• **Your goal**: Nothing more is wanted than an exact repeat of the data below.

(Items from a data source)
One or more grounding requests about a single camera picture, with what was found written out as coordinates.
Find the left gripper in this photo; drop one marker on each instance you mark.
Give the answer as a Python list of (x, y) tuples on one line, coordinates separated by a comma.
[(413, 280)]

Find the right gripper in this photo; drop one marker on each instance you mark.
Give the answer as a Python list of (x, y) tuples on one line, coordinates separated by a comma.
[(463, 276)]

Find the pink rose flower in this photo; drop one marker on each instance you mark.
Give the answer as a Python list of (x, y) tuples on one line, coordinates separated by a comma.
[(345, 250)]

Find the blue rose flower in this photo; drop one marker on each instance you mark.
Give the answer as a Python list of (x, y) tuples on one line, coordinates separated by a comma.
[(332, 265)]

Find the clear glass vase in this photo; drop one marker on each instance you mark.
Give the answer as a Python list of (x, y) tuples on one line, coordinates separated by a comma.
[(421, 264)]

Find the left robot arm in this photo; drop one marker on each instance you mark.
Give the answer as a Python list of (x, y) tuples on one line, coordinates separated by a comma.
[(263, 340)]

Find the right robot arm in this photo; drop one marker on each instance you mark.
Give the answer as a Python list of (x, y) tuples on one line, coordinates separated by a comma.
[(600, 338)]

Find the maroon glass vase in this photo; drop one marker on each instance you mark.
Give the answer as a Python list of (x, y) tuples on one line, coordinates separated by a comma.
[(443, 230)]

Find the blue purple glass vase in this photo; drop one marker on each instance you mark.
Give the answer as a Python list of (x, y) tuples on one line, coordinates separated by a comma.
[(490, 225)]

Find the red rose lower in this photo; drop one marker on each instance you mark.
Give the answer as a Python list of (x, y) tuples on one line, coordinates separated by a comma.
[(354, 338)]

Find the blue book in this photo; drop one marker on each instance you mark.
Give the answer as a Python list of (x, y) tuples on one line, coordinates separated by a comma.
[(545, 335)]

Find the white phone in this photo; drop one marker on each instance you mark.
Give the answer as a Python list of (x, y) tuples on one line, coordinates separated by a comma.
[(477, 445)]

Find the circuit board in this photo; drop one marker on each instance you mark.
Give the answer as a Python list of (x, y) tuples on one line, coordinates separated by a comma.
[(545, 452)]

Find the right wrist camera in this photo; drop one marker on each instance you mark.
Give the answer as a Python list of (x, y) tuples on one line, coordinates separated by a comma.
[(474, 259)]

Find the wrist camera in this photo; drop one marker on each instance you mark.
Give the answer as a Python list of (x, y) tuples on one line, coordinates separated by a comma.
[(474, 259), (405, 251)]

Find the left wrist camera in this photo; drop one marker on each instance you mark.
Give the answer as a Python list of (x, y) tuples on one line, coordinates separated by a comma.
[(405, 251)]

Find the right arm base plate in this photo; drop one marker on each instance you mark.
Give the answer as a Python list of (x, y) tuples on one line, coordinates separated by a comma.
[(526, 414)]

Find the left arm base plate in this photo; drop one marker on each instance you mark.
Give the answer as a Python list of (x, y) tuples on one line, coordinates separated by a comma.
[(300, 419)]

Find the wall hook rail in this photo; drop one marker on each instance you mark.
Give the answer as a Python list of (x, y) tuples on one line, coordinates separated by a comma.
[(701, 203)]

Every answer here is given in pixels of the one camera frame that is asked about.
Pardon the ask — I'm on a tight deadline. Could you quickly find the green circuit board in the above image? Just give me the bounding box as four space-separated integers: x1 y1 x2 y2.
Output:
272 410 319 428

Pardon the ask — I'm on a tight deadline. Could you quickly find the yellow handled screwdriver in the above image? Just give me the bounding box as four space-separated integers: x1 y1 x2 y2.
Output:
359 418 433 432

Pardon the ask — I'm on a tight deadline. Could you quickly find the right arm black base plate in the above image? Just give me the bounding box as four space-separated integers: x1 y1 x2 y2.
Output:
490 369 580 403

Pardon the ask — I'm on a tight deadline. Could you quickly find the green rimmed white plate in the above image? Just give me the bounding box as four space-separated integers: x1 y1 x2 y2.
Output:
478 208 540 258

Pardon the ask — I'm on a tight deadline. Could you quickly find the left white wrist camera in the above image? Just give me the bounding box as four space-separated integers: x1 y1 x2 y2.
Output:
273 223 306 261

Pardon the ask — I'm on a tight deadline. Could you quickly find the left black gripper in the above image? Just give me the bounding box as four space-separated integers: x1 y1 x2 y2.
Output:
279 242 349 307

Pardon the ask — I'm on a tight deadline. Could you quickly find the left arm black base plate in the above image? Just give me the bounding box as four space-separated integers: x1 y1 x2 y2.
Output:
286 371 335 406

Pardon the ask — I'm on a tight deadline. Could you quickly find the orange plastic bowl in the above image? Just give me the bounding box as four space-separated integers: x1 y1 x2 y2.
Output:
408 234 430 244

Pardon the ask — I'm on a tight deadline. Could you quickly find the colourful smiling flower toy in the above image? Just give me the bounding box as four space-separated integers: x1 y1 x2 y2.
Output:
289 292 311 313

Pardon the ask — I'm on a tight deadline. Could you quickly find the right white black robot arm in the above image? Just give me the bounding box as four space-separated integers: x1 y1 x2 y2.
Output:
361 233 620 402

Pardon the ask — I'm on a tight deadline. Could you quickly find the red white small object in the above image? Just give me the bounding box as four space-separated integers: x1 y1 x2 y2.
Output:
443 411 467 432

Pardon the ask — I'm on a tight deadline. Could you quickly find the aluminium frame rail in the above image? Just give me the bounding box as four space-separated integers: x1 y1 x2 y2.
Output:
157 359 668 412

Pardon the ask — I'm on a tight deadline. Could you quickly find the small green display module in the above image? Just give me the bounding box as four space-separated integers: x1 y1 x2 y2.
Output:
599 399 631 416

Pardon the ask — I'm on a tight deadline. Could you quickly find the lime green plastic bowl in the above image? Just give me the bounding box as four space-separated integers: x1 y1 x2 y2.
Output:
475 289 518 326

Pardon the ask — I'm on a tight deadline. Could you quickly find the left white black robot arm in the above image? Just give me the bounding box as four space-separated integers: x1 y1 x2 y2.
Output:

• **Expected answer**:
One or more grounding requests about a single camera picture, with what was found written out as coordinates.
Find the left gripper in this photo; drop one marker on each instance you mark.
Give the answer as a Python list of (x, y) tuples on one line, coordinates separated by a comma.
[(413, 280)]

Find the right gripper in this photo; drop one marker on each instance you mark.
Give the answer as a Python list of (x, y) tuples on one line, coordinates separated by a comma.
[(463, 276)]

Find the pink rose flower in this photo; drop one marker on each instance you mark.
Give the answer as a Python list of (x, y) tuples on one line, coordinates separated by a comma.
[(345, 250)]

Find the blue rose flower in this photo; drop one marker on each instance you mark.
Give the answer as a Python list of (x, y) tuples on one line, coordinates separated by a comma.
[(332, 265)]

Find the clear glass vase in this photo; drop one marker on each instance you mark.
Give the answer as a Python list of (x, y) tuples on one line, coordinates separated by a comma.
[(421, 264)]

Find the left robot arm in this photo; drop one marker on each instance you mark.
Give the answer as a Python list of (x, y) tuples on one line, coordinates separated by a comma.
[(263, 340)]

Find the right robot arm in this photo; drop one marker on each instance you mark.
Give the answer as a Python list of (x, y) tuples on one line, coordinates separated by a comma.
[(600, 338)]

Find the maroon glass vase in this photo; drop one marker on each instance you mark.
Give the answer as a Python list of (x, y) tuples on one line, coordinates separated by a comma.
[(443, 230)]

Find the blue purple glass vase in this photo; drop one marker on each instance you mark.
Give the answer as a Python list of (x, y) tuples on one line, coordinates separated by a comma.
[(490, 225)]

Find the red rose lower in this photo; drop one marker on each instance you mark.
Give the answer as a Python list of (x, y) tuples on one line, coordinates separated by a comma.
[(354, 338)]

Find the blue book in this photo; drop one marker on each instance you mark.
Give the answer as a Python list of (x, y) tuples on one line, coordinates separated by a comma.
[(545, 335)]

Find the white phone in this photo; drop one marker on each instance you mark.
Give the answer as a Python list of (x, y) tuples on one line, coordinates separated by a comma.
[(477, 445)]

Find the circuit board in this photo; drop one marker on each instance you mark.
Give the answer as a Python list of (x, y) tuples on one line, coordinates separated by a comma.
[(545, 452)]

Find the right wrist camera in this photo; drop one marker on each instance you mark.
Give the answer as a Python list of (x, y) tuples on one line, coordinates separated by a comma.
[(474, 259)]

Find the wrist camera in this photo; drop one marker on each instance you mark.
Give the answer as a Python list of (x, y) tuples on one line, coordinates separated by a comma.
[(474, 259), (405, 251)]

Find the left wrist camera in this photo; drop one marker on each instance you mark.
Give the answer as a Python list of (x, y) tuples on one line, coordinates separated by a comma.
[(405, 251)]

Find the right arm base plate in this photo; drop one marker on each instance you mark.
Give the answer as a Python list of (x, y) tuples on one line, coordinates separated by a comma.
[(526, 414)]

Find the left arm base plate in this photo; drop one marker on each instance you mark.
Give the answer as a Python list of (x, y) tuples on one line, coordinates separated by a comma.
[(300, 419)]

Find the wall hook rail in this photo; drop one marker on each instance you mark.
Give the answer as a Python list of (x, y) tuples on one line, coordinates separated by a comma.
[(701, 203)]

Every answer here is given in pixels of the one camera frame that is asked about.
Pardon the ask — I'm on a tight deadline. Could you quickly find the green circuit board in the above image? Just give me the bounding box as four space-separated integers: x1 y1 x2 y2.
Output:
272 410 319 428

Pardon the ask — I'm on a tight deadline. Could you quickly find the yellow handled screwdriver in the above image? Just give me the bounding box as four space-separated integers: x1 y1 x2 y2.
Output:
359 418 433 432

Pardon the ask — I'm on a tight deadline. Could you quickly find the right arm black base plate in the above image? Just give me the bounding box as four space-separated integers: x1 y1 x2 y2.
Output:
490 369 580 403

Pardon the ask — I'm on a tight deadline. Could you quickly find the green rimmed white plate in the above image? Just give me the bounding box as four space-separated integers: x1 y1 x2 y2.
Output:
478 208 540 258

Pardon the ask — I'm on a tight deadline. Could you quickly find the left white wrist camera in the above image? Just give me the bounding box as four space-separated integers: x1 y1 x2 y2.
Output:
273 223 306 261

Pardon the ask — I'm on a tight deadline. Could you quickly find the left black gripper in the above image? Just give me the bounding box as four space-separated integers: x1 y1 x2 y2.
Output:
279 242 349 307

Pardon the ask — I'm on a tight deadline. Could you quickly find the left arm black base plate in the above image? Just give me the bounding box as four space-separated integers: x1 y1 x2 y2.
Output:
286 371 335 406

Pardon the ask — I'm on a tight deadline. Could you quickly find the orange plastic bowl in the above image? Just give me the bounding box as four space-separated integers: x1 y1 x2 y2.
Output:
408 234 430 244

Pardon the ask — I'm on a tight deadline. Could you quickly find the colourful smiling flower toy in the above image? Just give me the bounding box as four space-separated integers: x1 y1 x2 y2.
Output:
289 292 311 313

Pardon the ask — I'm on a tight deadline. Could you quickly find the right white black robot arm in the above image? Just give me the bounding box as four space-separated integers: x1 y1 x2 y2.
Output:
361 233 620 402

Pardon the ask — I'm on a tight deadline. Could you quickly find the red white small object in the above image? Just give me the bounding box as four space-separated integers: x1 y1 x2 y2.
Output:
443 411 467 432

Pardon the ask — I'm on a tight deadline. Could you quickly find the aluminium frame rail in the above image? Just give me the bounding box as four space-separated integers: x1 y1 x2 y2.
Output:
157 359 668 412

Pardon the ask — I'm on a tight deadline. Could you quickly find the small green display module in the above image? Just give me the bounding box as four space-separated integers: x1 y1 x2 y2.
Output:
599 399 631 416

Pardon the ask — I'm on a tight deadline. Could you quickly find the lime green plastic bowl in the above image? Just give me the bounding box as four space-separated integers: x1 y1 x2 y2.
Output:
475 289 518 326

Pardon the ask — I'm on a tight deadline. Could you quickly find the left white black robot arm in the above image? Just give me the bounding box as four space-separated integers: x1 y1 x2 y2.
Output:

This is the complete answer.